Thanks to the Cook distance, we only need to find leverage points that have a distance greater than 0.5. These 0.5 are shown on the graph as a dashed curve at the top and bottom – shown when such outliers occur. We do not have any leverage points in this chart that are outside the 0.5 curve. Therefore, there are no outliers in the top right or bottom right of the chart.
The procedure with the Residuals vs Leverage chart is that outliers are removed from independent variables and the model is rebuilt. This procedure improves model properties.

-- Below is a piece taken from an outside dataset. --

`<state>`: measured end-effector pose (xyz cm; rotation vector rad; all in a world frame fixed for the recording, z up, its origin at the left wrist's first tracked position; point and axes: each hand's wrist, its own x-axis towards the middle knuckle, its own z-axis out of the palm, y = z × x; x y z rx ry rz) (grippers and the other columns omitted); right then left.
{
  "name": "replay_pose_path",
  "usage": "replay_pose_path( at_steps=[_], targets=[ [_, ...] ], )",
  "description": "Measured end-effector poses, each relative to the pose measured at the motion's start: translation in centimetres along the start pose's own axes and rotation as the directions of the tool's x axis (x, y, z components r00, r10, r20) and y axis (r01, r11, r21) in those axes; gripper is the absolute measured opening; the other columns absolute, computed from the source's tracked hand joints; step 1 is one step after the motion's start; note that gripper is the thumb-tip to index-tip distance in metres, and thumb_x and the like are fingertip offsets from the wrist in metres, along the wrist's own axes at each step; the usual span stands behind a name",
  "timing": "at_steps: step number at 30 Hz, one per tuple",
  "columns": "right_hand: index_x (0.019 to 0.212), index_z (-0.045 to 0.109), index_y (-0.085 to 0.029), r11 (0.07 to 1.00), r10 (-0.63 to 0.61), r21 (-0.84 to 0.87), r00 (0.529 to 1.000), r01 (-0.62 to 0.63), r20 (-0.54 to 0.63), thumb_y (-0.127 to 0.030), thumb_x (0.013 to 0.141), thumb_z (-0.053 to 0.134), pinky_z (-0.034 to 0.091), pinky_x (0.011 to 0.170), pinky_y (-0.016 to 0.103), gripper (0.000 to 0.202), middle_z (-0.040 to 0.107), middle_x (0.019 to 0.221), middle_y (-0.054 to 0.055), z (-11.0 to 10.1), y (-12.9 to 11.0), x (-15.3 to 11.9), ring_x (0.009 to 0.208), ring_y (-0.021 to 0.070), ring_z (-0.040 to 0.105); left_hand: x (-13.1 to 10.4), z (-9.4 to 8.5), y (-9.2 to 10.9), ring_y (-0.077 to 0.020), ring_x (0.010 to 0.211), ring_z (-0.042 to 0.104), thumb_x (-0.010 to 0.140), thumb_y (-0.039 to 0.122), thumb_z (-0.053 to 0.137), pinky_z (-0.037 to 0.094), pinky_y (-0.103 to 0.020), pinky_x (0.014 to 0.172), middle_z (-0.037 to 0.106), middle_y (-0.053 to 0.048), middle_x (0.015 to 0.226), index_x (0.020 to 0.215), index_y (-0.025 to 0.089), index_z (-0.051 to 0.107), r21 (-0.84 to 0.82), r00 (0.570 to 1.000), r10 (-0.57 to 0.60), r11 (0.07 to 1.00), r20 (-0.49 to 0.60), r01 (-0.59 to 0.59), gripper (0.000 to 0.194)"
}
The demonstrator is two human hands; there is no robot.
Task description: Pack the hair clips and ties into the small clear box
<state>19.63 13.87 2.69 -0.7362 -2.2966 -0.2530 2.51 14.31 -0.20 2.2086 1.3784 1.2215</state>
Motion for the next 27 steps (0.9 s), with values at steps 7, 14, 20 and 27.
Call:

The chart showed observation number 5690. Let’s see what the data is.

In [21]:
dfM.iloc[5660:5710, :].plot(kind='bar',figsize=(16,2), legend=False)
<matplotlib.axes._subplots.AxesSubplot at 0x22e71f28cf8>

Influence plot

The impact graph shows the residual values of the model as a function of the lever of each observation measured with the hat matrix. Externally learned residual values are scaled according to their standard deviation
Two impact measures are available: Cook and DFFITS.

In [22]:
fig, ax = plt.subplots(figsize=(18,3))
fig =, ax=ax, criterion="cooks")


The size of the bubbles (in our chart you can not see it) means the size of the cook distance, the larger the bubble, the greater the cook parameter.


DFFITS is a diagnostic that is intended to show how much impact a point in the statistical regression proposed in 1980 has [1] It is defined as student DFFIT, where the latter is a change in the predicted value for the point obtained when this point is left outside the regression .


is a commonly used estimation of the data point impact when performing the least squares regression analysis. [1] In practical ordinary least squares analysis, the Cook distance can be used in several ways:

  • to identify influential data points that are particularly worth checking for validity; or
  • indicate areas of the design space in which it would be good to obtain more data points.

This means that Cooks distance measures the impact of each observation in the model or “what would happen if each observation were not in the model,” and this is important because it is one way to detect outliers that particularly affects the regression line. When we are not looking for and treating potential outliers in our data, it is possible that the corrected coefficients for the model may not be the most representative or appropriate, which may lead to incorrect inferences.

The hat values

Hat values ​​are fitted values ​​or predictions made by the model for each observation. Completely different from Cook’s distance.

H levarage

H levarage measures how each input parameter X affects the fit model. In contrast, the Cook distance also includes the influence of the output parameter y.